Task to complete
Reproduce exactly, with no pictures, each line from the opening of the material down through the line containing "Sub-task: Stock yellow".

Source material
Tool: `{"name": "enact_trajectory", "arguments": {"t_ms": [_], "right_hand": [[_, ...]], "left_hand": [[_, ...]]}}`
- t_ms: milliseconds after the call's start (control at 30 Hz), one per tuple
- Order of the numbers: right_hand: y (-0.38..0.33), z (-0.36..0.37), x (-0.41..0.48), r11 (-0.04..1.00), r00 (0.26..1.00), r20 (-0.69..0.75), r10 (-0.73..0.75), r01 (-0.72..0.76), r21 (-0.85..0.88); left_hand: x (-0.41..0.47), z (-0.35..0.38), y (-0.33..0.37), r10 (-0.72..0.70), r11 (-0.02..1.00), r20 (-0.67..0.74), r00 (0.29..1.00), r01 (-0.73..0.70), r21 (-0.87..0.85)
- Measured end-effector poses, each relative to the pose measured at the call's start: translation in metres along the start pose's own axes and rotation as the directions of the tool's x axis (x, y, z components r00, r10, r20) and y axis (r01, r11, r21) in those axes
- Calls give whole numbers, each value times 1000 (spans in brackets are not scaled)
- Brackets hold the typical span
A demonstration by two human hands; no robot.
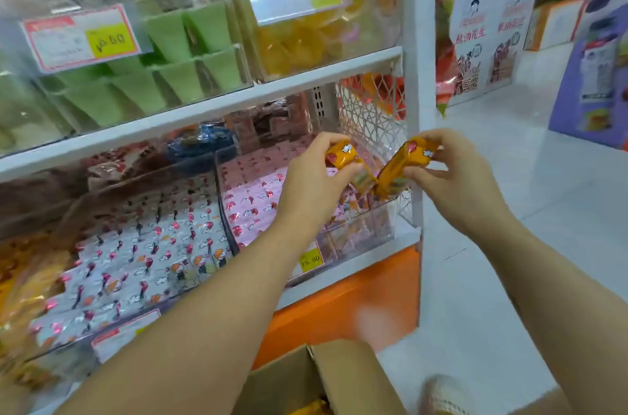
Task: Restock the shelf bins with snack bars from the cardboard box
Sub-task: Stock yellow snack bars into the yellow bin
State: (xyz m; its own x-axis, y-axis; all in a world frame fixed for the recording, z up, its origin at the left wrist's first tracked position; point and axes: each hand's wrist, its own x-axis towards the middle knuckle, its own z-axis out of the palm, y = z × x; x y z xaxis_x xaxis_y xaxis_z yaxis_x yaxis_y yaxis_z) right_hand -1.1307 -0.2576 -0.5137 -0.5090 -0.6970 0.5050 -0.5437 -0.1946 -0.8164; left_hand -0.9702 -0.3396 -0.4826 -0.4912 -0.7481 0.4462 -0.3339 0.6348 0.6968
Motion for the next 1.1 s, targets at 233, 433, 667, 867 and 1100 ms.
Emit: {"name": "enact_trajectory", "arguments": {"t_ms": [233, 433, 667, 867, 1100], "right_hand": [[11, 4, 18, 1000, 993, 118, -4, 3, 12], [7, 0, 25, 997, 968, 243, -63, 73, -33], [25, 16, 41, 935, 935, 349, -67, 181, -304], [32, 18, 48, 890, 916, 394, -71, 237, -390], [37, 6, 31, 842, 911, 387, -140, 315, -438]], "left_hand": [[8, 11, -6, 19, 990, 35, 999, -24, 141], [11, 24, -20, -31, 940, 145, 989, -20, 340], [13, 32, -28, -22, 814, 144, 989, -66, 578], [17, 38, -28, -13, 743, 211, 977, -132, 656], [-1, 35, -30, 60, 551, 317, 947, -296, 780]]}}
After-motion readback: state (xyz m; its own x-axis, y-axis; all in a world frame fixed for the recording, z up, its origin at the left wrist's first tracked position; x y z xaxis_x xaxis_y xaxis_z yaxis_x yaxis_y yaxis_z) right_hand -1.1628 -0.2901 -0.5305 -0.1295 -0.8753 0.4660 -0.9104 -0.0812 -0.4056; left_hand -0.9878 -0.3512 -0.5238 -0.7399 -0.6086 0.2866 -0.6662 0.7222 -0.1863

Answer to this task
Tool: `{"name": "enact_trajectory", "arguments": {"t_ms": [_], "right_hand": [[_, ...]], "left_hand": [[_, ...]]}}`
- t_ms: milliseconds after the call's start (control at 30 Hz), one per tuple
- Order of the numbers: right_hand: y (-0.38..0.33), z (-0.36..0.37), x (-0.41..0.48), r11 (-0.04..1.00), r00 (0.26..1.00), r20 (-0.69..0.75), r10 (-0.73..0.75), r01 (-0.72..0.76), r21 (-0.85..0.88); left_hand: x (-0.41..0.47), z (-0.35..0.38), y (-0.33..0.37), r10 (-0.72..0.70), r11 (-0.02..1.00), r20 (-0.67..0.74), r00 (0.29..1.00), r01 (-0.73..0.70), r21 (-0.87..0.85)
- Measured end-effector poses, each relative to the pose measured at the call's start: translation in metres along the start pose's own axes and rotation as the directions of the tool's x axis (x, y, z components r00, r10, r20) and y axis (r01, r11, r21) in those axes
- Calls give whole numbers, each value times 1000 (spans in brackets are not scaled)
- Brackets hold the typical span
A demonstration by two human hands; no robot.
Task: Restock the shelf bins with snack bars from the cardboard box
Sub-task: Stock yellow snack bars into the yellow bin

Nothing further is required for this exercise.